■ **What is being asked**
Line by line, copy all of the data exactly.

---------- Extracted entries ----------

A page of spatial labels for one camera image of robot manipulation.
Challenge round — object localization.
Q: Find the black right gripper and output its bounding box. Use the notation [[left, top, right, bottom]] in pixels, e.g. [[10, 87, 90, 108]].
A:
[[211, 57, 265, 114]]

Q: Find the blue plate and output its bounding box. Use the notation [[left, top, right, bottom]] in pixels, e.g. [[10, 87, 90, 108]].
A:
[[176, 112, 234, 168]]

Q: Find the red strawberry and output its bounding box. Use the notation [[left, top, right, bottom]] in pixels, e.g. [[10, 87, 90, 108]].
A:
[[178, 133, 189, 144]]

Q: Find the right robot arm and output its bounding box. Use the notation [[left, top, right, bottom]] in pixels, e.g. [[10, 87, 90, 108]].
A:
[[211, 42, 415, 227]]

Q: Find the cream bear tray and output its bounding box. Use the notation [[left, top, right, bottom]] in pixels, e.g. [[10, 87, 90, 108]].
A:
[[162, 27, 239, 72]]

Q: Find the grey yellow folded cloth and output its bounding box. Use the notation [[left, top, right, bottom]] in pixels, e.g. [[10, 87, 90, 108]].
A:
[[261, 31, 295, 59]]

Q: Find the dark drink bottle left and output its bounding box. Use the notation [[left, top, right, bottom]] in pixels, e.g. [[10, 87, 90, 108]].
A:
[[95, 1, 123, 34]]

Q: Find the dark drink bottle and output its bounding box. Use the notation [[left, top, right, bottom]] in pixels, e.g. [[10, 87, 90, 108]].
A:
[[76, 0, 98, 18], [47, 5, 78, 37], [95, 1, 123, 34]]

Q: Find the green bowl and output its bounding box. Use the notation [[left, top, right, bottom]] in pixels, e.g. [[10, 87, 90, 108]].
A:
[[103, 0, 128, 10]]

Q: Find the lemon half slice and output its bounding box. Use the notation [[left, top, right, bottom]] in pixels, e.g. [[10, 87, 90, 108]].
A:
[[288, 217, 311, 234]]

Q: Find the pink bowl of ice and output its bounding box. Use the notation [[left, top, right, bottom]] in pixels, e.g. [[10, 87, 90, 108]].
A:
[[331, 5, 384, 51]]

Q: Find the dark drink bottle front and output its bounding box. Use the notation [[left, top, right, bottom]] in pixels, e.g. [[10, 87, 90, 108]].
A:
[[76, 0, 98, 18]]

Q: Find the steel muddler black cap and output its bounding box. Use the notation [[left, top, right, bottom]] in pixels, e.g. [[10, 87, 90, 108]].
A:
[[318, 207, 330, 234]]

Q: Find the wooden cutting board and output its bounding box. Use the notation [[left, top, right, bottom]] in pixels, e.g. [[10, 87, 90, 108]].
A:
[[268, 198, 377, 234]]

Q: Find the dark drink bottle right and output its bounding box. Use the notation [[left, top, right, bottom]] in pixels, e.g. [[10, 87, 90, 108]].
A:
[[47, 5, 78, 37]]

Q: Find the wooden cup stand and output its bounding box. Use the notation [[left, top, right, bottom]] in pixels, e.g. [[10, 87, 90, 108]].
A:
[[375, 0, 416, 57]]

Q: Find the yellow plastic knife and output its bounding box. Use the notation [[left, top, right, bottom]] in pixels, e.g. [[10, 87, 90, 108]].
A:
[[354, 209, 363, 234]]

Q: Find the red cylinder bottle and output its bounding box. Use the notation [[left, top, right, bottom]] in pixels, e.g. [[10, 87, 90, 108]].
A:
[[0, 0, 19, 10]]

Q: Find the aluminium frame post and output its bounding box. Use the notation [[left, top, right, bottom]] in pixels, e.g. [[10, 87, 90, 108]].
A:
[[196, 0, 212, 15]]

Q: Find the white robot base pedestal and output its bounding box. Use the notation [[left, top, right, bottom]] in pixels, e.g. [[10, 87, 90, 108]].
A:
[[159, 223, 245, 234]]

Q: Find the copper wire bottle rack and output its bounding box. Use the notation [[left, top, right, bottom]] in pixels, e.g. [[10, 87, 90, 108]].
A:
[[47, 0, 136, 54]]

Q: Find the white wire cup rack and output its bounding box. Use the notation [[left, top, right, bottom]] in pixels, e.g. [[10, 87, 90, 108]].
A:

----------

■ **Exercise response**
A page of spatial labels for one camera image of robot manipulation.
Challenge round — object localization.
Q: Find the black right gripper and output its bounding box. Use the notation [[left, top, right, bottom]] in pixels, e.g. [[10, 87, 90, 108]].
A:
[[211, 57, 265, 114]]

Q: Find the blue plate and output its bounding box. Use the notation [[left, top, right, bottom]] in pixels, e.g. [[10, 87, 90, 108]].
A:
[[176, 112, 234, 168]]

Q: Find the red strawberry and output its bounding box. Use the notation [[left, top, right, bottom]] in pixels, e.g. [[10, 87, 90, 108]].
A:
[[178, 133, 189, 144]]

Q: Find the right robot arm and output its bounding box. Use the notation [[left, top, right, bottom]] in pixels, e.g. [[10, 87, 90, 108]].
A:
[[211, 42, 415, 227]]

Q: Find the cream bear tray and output its bounding box. Use the notation [[left, top, right, bottom]] in pixels, e.g. [[10, 87, 90, 108]].
A:
[[162, 27, 239, 72]]

Q: Find the grey yellow folded cloth and output its bounding box. Use the notation [[left, top, right, bottom]] in pixels, e.g. [[10, 87, 90, 108]].
A:
[[261, 31, 295, 59]]

Q: Find the dark drink bottle left and output its bounding box. Use the notation [[left, top, right, bottom]] in pixels, e.g. [[10, 87, 90, 108]].
A:
[[95, 1, 123, 34]]

Q: Find the dark drink bottle and output its bounding box. Use the notation [[left, top, right, bottom]] in pixels, e.g. [[10, 87, 90, 108]].
A:
[[76, 0, 98, 18], [47, 5, 78, 37], [95, 1, 123, 34]]

Q: Find the green bowl and output its bounding box. Use the notation [[left, top, right, bottom]] in pixels, e.g. [[10, 87, 90, 108]].
A:
[[103, 0, 128, 10]]

Q: Find the lemon half slice and output its bounding box. Use the notation [[left, top, right, bottom]] in pixels, e.g. [[10, 87, 90, 108]].
A:
[[288, 217, 311, 234]]

Q: Find the pink bowl of ice and output its bounding box. Use the notation [[left, top, right, bottom]] in pixels, e.g. [[10, 87, 90, 108]].
A:
[[331, 5, 384, 51]]

Q: Find the dark drink bottle front and output its bounding box. Use the notation [[left, top, right, bottom]] in pixels, e.g. [[10, 87, 90, 108]].
A:
[[76, 0, 98, 18]]

Q: Find the steel muddler black cap and output its bounding box. Use the notation [[left, top, right, bottom]] in pixels, e.g. [[10, 87, 90, 108]].
A:
[[318, 207, 330, 234]]

Q: Find the wooden cutting board and output its bounding box. Use the notation [[left, top, right, bottom]] in pixels, e.g. [[10, 87, 90, 108]].
A:
[[268, 198, 377, 234]]

Q: Find the dark drink bottle right and output its bounding box. Use the notation [[left, top, right, bottom]] in pixels, e.g. [[10, 87, 90, 108]].
A:
[[47, 5, 78, 37]]

Q: Find the wooden cup stand and output its bounding box. Use the notation [[left, top, right, bottom]] in pixels, e.g. [[10, 87, 90, 108]].
A:
[[375, 0, 416, 57]]

Q: Find the yellow plastic knife and output its bounding box. Use the notation [[left, top, right, bottom]] in pixels, e.g. [[10, 87, 90, 108]].
A:
[[354, 209, 363, 234]]

Q: Find the red cylinder bottle and output its bounding box. Use the notation [[left, top, right, bottom]] in pixels, e.g. [[10, 87, 90, 108]].
A:
[[0, 0, 19, 10]]

Q: Find the aluminium frame post and output its bounding box. Use the notation [[left, top, right, bottom]] in pixels, e.g. [[10, 87, 90, 108]].
A:
[[196, 0, 212, 15]]

Q: Find the white robot base pedestal and output its bounding box. Use the notation [[left, top, right, bottom]] in pixels, e.g. [[10, 87, 90, 108]].
A:
[[159, 223, 245, 234]]

Q: Find the copper wire bottle rack and output its bounding box. Use the notation [[left, top, right, bottom]] in pixels, e.g. [[10, 87, 90, 108]].
A:
[[47, 0, 136, 54]]

Q: Find the white wire cup rack and output its bounding box. Use the notation [[left, top, right, bottom]] in pixels, e.g. [[10, 87, 90, 108]].
A:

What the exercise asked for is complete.